In the west the dark cloud ceiling had a bloated, boiling look, but was luridly bright in one place. From here, a long, white serpent, swaying gracefully, reached down to the surface of the ocean.
“What is it?”
“Waterspout,” said Dag.
“Tumble aft!” Rainey yelled. “Every one of you! Gabriel to helm.”
A forked gash of lightning flickered deep inside the cloud.
“Jump to, jump to.” Rainey swept us aft. “Billy, get down!”
It was coming nearer, a lovely, whirling, dreamy thing dancing across the water with furious speed.
“Clew him up, clew him up!” the captain cried.
Strange to have to jump and haul when all you wanted to do was be silent and watch. I’d seen many a wonder since I left home, but nothing to match this. It seemed as if it ran at us, but stopped a mile or so away to observe. It looked as if the cloud was sucking up the sea through a spinning column of luminous mist.
“Main tack and -sheet let go!” shouted Captain Proctor.
A huge brightness was like fire in the sky behind it.
“Don’t stand gaping, Mr. Linver, jump to!”

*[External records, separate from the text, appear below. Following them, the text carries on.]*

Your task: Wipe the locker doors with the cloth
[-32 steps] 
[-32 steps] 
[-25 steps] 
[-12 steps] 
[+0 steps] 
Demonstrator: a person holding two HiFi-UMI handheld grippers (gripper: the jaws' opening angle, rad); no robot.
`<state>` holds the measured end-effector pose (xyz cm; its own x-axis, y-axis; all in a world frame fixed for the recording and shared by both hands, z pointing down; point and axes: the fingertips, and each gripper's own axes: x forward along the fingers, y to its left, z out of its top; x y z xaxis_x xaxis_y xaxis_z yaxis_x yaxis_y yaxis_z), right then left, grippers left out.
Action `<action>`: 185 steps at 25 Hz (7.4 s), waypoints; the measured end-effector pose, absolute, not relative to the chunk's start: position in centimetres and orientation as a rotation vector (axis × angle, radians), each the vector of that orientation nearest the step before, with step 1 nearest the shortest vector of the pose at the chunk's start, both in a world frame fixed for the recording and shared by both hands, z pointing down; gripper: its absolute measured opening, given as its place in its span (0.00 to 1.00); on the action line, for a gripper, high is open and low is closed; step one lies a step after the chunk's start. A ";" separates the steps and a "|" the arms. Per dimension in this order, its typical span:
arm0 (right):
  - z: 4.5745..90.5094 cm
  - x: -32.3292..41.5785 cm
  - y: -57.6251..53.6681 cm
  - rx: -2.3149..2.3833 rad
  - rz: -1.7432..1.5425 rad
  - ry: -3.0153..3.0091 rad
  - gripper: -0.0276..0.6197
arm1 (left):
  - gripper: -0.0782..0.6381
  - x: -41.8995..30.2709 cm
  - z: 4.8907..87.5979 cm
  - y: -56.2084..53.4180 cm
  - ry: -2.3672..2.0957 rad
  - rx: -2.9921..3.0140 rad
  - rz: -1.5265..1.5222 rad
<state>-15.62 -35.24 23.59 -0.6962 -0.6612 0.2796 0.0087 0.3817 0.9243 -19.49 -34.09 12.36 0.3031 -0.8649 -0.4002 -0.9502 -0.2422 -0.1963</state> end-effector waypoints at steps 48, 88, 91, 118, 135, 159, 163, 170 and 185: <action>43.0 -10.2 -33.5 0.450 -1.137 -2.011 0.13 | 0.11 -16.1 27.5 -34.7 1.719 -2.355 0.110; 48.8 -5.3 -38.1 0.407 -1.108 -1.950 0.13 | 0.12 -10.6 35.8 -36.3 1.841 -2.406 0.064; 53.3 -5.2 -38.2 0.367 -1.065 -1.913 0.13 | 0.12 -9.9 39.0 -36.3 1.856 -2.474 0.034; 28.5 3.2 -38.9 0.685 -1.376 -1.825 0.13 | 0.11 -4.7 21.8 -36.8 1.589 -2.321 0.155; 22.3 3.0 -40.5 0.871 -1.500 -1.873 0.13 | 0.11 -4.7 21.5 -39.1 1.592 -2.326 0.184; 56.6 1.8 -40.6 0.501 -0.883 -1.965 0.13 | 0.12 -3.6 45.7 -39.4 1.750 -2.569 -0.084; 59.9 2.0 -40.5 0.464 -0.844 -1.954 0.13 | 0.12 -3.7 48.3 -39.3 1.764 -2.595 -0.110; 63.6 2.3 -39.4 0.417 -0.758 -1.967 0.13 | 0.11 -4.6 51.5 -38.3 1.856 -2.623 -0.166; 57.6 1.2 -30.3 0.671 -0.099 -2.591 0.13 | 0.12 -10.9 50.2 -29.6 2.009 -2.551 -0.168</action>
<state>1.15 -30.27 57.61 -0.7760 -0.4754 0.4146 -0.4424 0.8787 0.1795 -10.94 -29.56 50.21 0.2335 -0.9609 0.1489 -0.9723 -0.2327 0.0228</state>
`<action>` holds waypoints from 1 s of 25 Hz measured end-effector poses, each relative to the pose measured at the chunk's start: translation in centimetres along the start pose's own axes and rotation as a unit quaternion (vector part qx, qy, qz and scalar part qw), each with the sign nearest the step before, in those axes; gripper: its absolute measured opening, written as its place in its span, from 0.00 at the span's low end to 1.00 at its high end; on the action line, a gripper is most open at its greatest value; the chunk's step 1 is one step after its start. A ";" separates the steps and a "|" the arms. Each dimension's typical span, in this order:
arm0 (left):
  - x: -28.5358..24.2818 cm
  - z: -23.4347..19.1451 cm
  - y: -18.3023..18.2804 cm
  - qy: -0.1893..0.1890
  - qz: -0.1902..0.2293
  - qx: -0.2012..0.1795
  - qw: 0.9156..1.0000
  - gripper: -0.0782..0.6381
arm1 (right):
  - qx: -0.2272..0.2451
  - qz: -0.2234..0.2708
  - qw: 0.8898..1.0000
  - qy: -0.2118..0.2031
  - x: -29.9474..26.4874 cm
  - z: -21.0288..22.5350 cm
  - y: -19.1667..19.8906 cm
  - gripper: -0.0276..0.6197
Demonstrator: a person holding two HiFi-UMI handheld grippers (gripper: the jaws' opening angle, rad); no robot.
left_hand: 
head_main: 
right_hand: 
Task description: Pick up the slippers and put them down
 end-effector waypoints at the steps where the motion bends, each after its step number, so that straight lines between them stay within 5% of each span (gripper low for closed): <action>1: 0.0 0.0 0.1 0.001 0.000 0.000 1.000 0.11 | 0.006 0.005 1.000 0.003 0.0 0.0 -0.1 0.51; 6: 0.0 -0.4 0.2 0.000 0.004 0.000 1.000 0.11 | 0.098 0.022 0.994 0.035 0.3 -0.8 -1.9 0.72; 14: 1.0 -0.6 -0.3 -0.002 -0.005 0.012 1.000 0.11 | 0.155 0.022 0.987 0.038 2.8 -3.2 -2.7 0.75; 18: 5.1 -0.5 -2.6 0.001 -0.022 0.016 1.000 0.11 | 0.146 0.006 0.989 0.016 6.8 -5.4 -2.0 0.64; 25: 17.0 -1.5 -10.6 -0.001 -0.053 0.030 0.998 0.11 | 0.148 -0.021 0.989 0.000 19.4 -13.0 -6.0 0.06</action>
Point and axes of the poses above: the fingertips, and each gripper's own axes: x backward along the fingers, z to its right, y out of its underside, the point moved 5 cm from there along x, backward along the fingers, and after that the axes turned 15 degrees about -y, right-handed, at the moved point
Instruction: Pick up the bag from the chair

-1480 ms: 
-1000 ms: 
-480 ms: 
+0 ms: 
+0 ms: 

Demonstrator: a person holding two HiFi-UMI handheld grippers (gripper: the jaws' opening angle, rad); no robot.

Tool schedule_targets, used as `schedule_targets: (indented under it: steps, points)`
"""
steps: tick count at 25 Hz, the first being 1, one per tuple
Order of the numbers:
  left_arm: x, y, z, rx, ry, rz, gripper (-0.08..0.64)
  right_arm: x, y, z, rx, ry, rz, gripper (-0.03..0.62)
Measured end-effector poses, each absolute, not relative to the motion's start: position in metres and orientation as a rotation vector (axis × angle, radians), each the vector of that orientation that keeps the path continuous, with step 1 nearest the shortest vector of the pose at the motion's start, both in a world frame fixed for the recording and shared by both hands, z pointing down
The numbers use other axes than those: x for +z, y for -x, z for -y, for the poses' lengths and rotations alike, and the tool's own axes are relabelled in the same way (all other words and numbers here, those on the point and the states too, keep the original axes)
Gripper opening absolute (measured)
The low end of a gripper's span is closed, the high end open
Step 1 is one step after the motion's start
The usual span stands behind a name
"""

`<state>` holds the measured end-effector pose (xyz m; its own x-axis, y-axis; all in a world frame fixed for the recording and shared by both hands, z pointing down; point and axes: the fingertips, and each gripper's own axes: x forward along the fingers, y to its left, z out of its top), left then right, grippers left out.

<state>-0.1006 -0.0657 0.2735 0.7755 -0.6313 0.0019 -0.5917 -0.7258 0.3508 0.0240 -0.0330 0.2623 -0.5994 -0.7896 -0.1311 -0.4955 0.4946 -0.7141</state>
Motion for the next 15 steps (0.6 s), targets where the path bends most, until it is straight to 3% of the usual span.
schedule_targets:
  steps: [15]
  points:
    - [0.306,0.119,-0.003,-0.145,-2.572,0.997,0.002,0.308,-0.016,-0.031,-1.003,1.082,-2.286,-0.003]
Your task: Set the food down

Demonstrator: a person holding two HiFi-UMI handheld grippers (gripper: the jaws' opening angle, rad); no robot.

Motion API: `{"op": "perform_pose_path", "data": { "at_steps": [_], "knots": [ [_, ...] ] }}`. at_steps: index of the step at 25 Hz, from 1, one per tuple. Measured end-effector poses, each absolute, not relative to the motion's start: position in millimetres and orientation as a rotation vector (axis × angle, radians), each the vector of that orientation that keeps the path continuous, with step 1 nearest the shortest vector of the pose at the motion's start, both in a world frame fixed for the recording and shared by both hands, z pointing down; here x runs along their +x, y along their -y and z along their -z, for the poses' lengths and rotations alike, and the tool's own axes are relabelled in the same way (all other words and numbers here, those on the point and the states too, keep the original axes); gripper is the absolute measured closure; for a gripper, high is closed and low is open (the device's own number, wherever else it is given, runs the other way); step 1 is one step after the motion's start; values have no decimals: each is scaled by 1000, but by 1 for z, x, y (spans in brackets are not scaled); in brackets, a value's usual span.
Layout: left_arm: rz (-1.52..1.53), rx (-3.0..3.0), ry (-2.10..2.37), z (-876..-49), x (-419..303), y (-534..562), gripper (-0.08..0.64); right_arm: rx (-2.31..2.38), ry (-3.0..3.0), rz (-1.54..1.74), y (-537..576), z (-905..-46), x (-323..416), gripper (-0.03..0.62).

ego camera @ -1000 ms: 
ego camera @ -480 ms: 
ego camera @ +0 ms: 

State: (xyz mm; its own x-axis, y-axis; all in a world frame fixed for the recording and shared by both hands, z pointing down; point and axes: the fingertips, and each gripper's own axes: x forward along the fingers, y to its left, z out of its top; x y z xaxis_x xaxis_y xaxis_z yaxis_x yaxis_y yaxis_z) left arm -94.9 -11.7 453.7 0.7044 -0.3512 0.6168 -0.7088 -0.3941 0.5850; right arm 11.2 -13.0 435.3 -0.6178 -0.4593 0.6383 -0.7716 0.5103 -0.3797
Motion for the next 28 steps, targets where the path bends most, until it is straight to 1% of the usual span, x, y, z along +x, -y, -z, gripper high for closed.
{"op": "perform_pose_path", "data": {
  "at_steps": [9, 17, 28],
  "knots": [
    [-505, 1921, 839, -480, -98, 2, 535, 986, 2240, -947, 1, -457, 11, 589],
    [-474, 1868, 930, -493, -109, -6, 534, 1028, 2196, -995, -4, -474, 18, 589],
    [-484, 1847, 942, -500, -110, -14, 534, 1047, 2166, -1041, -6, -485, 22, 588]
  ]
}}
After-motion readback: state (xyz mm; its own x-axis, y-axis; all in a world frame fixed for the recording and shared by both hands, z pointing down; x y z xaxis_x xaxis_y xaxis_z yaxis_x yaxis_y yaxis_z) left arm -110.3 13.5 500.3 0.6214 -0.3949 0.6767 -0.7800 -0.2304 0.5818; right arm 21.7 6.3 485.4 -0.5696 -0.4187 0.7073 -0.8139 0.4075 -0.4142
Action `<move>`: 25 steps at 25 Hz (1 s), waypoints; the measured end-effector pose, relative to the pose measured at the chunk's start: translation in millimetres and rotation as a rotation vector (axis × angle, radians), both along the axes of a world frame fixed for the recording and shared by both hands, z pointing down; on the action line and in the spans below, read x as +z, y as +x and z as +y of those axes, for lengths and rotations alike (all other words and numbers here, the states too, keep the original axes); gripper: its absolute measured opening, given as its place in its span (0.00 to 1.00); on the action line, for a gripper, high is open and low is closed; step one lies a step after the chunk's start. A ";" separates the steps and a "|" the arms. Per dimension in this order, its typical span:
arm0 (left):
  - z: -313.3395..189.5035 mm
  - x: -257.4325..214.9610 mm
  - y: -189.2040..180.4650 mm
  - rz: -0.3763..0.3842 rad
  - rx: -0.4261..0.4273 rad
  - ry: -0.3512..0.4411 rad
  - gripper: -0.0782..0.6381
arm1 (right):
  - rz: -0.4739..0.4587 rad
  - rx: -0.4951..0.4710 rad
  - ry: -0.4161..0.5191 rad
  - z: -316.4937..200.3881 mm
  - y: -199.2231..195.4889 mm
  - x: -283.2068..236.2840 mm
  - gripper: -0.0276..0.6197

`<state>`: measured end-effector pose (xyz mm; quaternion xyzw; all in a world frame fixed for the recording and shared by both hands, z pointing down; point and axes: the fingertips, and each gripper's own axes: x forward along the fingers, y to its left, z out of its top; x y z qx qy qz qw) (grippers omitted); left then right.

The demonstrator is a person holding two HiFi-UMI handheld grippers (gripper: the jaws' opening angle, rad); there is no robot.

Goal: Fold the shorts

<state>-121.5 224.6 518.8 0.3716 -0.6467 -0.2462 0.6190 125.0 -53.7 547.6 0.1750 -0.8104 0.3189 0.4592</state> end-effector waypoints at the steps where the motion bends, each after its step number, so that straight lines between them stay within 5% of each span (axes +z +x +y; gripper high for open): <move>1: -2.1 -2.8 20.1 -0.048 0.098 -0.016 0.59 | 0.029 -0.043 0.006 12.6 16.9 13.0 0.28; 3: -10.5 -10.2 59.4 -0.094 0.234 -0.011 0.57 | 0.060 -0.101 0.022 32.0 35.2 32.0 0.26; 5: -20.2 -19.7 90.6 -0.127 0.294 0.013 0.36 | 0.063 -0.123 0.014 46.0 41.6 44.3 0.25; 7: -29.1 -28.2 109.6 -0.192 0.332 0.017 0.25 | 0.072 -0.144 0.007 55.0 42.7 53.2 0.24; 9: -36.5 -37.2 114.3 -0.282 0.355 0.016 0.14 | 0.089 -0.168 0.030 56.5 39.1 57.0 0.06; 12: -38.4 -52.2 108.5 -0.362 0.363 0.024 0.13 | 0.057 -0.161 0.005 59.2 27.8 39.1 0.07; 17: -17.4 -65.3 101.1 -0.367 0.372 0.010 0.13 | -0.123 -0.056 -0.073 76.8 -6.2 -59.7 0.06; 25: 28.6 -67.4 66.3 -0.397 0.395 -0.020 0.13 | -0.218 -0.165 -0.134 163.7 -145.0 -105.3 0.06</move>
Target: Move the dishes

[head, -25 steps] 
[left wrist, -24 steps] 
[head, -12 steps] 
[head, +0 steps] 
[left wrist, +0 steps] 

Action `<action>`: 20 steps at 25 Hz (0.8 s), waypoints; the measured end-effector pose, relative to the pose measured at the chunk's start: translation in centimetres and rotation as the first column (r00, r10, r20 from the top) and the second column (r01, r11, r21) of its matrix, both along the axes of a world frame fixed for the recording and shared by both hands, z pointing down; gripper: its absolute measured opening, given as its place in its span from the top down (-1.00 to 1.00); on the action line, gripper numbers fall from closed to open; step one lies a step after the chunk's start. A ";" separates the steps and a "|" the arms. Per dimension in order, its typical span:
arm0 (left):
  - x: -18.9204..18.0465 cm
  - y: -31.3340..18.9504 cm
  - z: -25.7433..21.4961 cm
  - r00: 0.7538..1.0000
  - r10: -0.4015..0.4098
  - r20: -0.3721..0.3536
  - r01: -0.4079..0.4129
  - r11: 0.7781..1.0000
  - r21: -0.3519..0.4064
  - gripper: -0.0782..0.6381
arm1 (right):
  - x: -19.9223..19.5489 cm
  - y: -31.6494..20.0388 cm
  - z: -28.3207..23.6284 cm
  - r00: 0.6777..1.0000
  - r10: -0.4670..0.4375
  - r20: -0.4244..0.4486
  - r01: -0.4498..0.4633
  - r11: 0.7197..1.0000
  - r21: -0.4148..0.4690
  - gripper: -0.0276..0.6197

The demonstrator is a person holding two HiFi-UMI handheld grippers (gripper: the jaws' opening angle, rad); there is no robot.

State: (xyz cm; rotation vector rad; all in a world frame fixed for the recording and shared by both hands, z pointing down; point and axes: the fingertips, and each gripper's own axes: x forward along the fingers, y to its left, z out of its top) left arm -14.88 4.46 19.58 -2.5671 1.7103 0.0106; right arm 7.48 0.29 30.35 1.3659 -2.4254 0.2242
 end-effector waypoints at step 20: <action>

We got her round. It was on our lee. I had a moment to look: there was a massive commotion at the foot of the spout, a brightening, as if a spectral ship sailed there. Then again, the whole thing was like a silver column resting on a silver plinth. It climbed and climbed through the sky like the beanstalk in the old story, like the world tree joining earth to heaven. How big was it? I don’t know. Monstrous. Everything here was monstrous.
“Topsail halyards let go!”
Then another came, also from the west, a beautiful, oyster-pearl column with what seemed like a pale cloud rising within, and then a third, wider at the top like the funnel of a trumpet and tapering down to a place on the water with the appearance of grey fire. These two joined the first. The three stood swaying, sinuous, spinning gloriously on our lee. So beautiful. I never saw anything so beautiful in my life. I could almost say it was worth it all to see a sight like that. First they danced a stately court dance, three willowy girls weaving in and out of one another, advancing, retreating, bowing and bending, coming together to part and circle, deft and elegant in every move as nymphs and fairies but stronger than Hercules. And all the while we ran about settling down the topgallants and tops while the mains snapped and cracked in the growing gale.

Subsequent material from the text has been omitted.